Atemlos durch die Nacht

Mit Corona gibt es keinen Schlafplatz

Ich stehe wie so oft in der Schlange zur Notunterkunft. Heute ist kein guter Tag um draußen zu schlafen. Der Wind peitscht um die Häuser und hat Regen im Gepäck. Mich fröstelt es schon den ganzen Tag, und ich bin unendlich müde und erschöpft.
Ich bin an der Reihe und ich habe Glück, es hat für heute noch einen Platz frei. Nur noch den Schnelltest, und dann kann ich mich im Zimmer einrichten und das Abendessen geniessen.
Während ich auf das Ergebnis warte, versuche ich anhand des Küchenduftes zu verorten, was es geben könnte. Es riecht nach Kartoffeln und Suppengrün. Hoffentlich was mit Hühnchen.

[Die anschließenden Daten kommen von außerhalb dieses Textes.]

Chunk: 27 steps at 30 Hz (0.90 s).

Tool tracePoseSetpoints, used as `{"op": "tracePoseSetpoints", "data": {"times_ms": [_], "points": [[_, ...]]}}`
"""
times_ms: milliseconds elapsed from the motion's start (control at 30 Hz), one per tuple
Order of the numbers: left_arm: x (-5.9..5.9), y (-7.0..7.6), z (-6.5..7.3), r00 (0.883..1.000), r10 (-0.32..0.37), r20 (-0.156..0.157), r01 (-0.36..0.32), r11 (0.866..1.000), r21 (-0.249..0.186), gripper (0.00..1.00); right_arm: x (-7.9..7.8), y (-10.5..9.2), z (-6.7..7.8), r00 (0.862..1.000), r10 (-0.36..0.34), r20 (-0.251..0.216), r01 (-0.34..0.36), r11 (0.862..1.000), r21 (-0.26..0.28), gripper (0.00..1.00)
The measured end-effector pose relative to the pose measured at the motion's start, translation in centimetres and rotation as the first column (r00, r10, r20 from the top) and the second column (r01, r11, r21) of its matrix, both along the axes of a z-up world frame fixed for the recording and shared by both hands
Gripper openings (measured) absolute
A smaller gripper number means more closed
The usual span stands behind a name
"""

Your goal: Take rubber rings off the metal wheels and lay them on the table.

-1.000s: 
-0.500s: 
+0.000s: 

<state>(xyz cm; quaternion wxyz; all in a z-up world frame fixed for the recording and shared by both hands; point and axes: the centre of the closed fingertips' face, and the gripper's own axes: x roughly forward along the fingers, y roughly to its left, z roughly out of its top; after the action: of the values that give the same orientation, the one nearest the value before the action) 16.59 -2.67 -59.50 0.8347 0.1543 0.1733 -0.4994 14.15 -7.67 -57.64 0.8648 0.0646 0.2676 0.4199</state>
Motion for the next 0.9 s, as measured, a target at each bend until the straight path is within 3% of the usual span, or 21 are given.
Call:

Ich werde aus den Gedanken gerissen. Die freundliche Mitarbeiterin kommt mit besorgtem Blick auf mich zu. Der Test ist positiv. Sie könne mir heute und die nächste Zeit keine Schlafmöglichkeit anbieten.
Ich frage sie, an wen ich mich wenden muss und wo ich mich in Quarantäne begeben kann. Sie druckst rum und schaut betrübt zu Boden. »Es gibt keine Quarantänemöglichkeit in Berlin für wohnungslose Menschen, die corona-infiziert sind.« Sie könne leider nichts für mich tun.
Ich trete hinaus auf die Straße, der Wind peitscht noch immer, und die nasskalte Luft nimmt mir den Atem. Ich muss heftig husten und spucke Schleim auf den Gehweg.
Im Kopf gehe ich meine Möglichkeiten durch. Notunterkunft fällt aus, Familie – keen Kontakt, Sven hat nur eine 1-Raum-Bude, Hostel kann ich mir nicht leisten. Scheiße.
Ich gehe zum Bahnhof, da gibt es ein kleines Camp. Ein paar kenne ich ganz gut, vielleicht kann ich mich zum Schlafen dazu legen.
Im Bahnhof kann ich meine Isomatte ausbreiten. Es ist kalt. Ich schlag mich in meine Ecke, Gesicht zur Wand, auf Schlaf hoffend.
Draußen verteilt eine politische Organisation warmes Essen an Bedürftige, is mir egal, der Appetit ist mir vergangen.
Die Nacht ist hart, ich wälze mich hin und her zwischen Schweißausbrüchen und Schüttelfrost, der Husten wird quälend und es brennt in meiner Brust. Halbschlafend liege ich da und versuche es auszuhalten, morgen ist es bestimmt schon besser.